▸ **Assignment**
From the first line to the last, print the material exactly, skipping the pictures.

▸ **Given material**
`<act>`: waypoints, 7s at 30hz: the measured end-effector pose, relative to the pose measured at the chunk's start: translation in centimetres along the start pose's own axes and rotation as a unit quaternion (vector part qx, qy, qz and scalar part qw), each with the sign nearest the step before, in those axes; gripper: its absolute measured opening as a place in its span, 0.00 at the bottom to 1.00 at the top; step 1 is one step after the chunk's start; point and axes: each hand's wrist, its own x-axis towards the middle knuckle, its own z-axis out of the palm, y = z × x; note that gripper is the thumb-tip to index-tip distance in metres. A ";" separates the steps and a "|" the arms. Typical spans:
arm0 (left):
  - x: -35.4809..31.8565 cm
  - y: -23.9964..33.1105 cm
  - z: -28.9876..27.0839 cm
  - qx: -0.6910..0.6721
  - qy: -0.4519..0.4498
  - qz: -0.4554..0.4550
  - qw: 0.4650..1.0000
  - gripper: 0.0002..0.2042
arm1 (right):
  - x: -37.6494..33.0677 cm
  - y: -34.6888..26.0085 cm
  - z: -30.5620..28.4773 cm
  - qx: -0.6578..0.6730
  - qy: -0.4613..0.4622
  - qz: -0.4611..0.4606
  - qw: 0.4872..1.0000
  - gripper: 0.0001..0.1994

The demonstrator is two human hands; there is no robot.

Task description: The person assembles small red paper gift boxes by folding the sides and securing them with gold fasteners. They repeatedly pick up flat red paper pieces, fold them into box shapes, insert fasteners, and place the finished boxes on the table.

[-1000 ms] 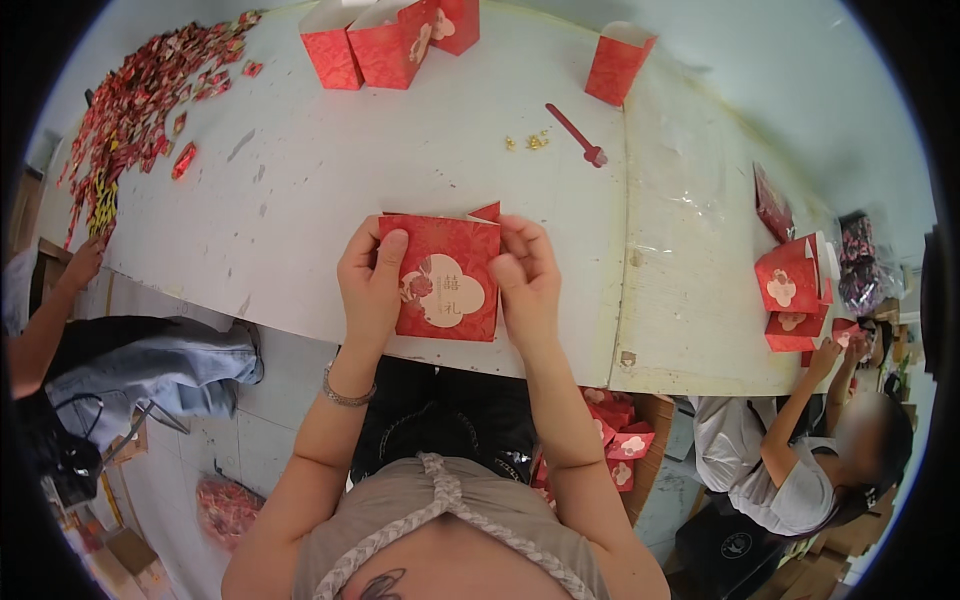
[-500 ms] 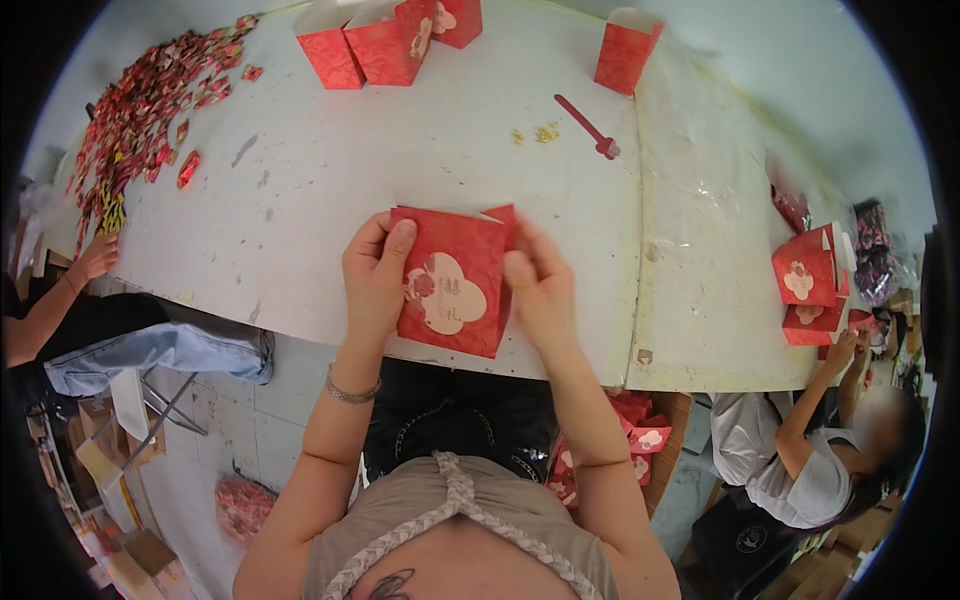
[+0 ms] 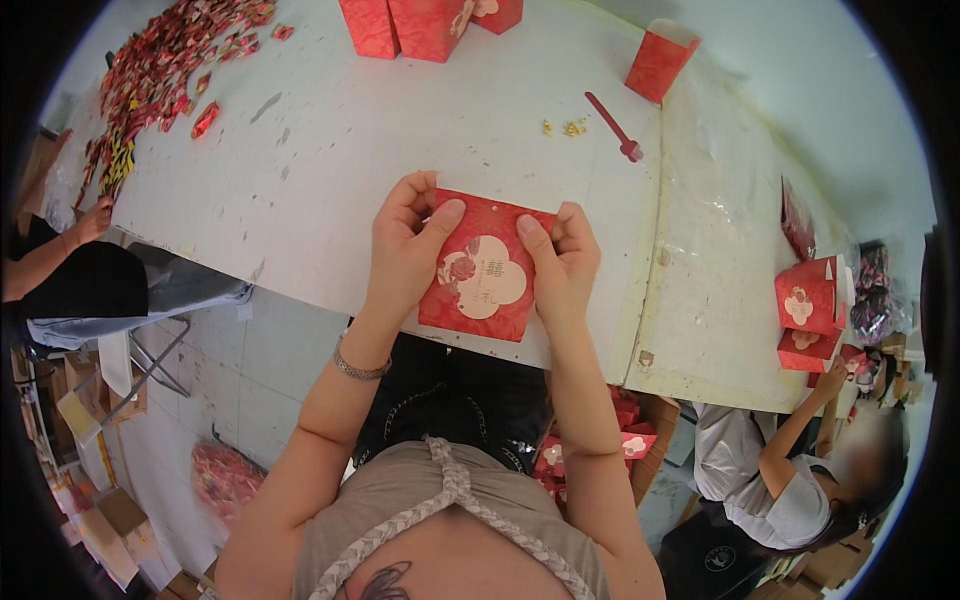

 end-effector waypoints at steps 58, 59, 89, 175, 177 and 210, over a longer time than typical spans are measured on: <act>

▸ **Exercise response**
`<act>`: waypoints, 7s at 30hz: the measured end-effector pose, relative to the pose measured at the chunk's start: translation in centimetres along the start pose's own axes and rotation as a unit quaternion (vector part qx, qy, qz and scalar part qw), each with the sign nearest the step before, in those axes; gripper: its absolute measured opening as a place in its span, 0.00 at the bottom to 1.00 at the top; step 1 is one step after the chunk's start; point and axes: each hand's wrist, its own x-axis towards the middle knuckle, its own z-axis out of the palm, y = z × x; note that gripper is the thumb-tip to index-tip distance in metres. A ";" separates the steps and a "|" the arms. Typical spans:
arm0 (left):
  - x: -35.4809..31.8565 cm
  - y: -23.9964..33.1105 cm
  - z: -28.9876..27.0839 cm
  - qx: -0.6910..0.6721
  - qy: -0.4519..0.4498
  - qz: -0.4554..0.4550
  - qw: 0.4650..1.0000
  - gripper: 0.0002..0.2042
arm1 (right):
  - x: -37.6494..33.0677 cm
  - y: -34.6888..26.0085 cm
  - z: -30.5620..28.4773 cm
  - qx: -0.6578..0.6730
  - qy: -0.4613..0.4622
  - qz: -0.4611..0.4606
  - qw: 0.4872..1.0000
  - gripper: 0.0001..0.1994

The demonstrator is two human hands; there is no robot.

Task description: The person assembles small red paper gift boxes by folding the sides and securing them with gold fasteners. They repeatedly pick up flat red paper pieces, fold them into box shapes, insert fasteners, and place the finished boxes on the table.

[-1000 ms] 
[-500 ms] 
[+0 ms] 

 end-effector waypoints at steps 58, 59, 89, 175, 177 and 210, over a longer time than typical spans are measured on: <act>

Nothing more is needed for this exercise.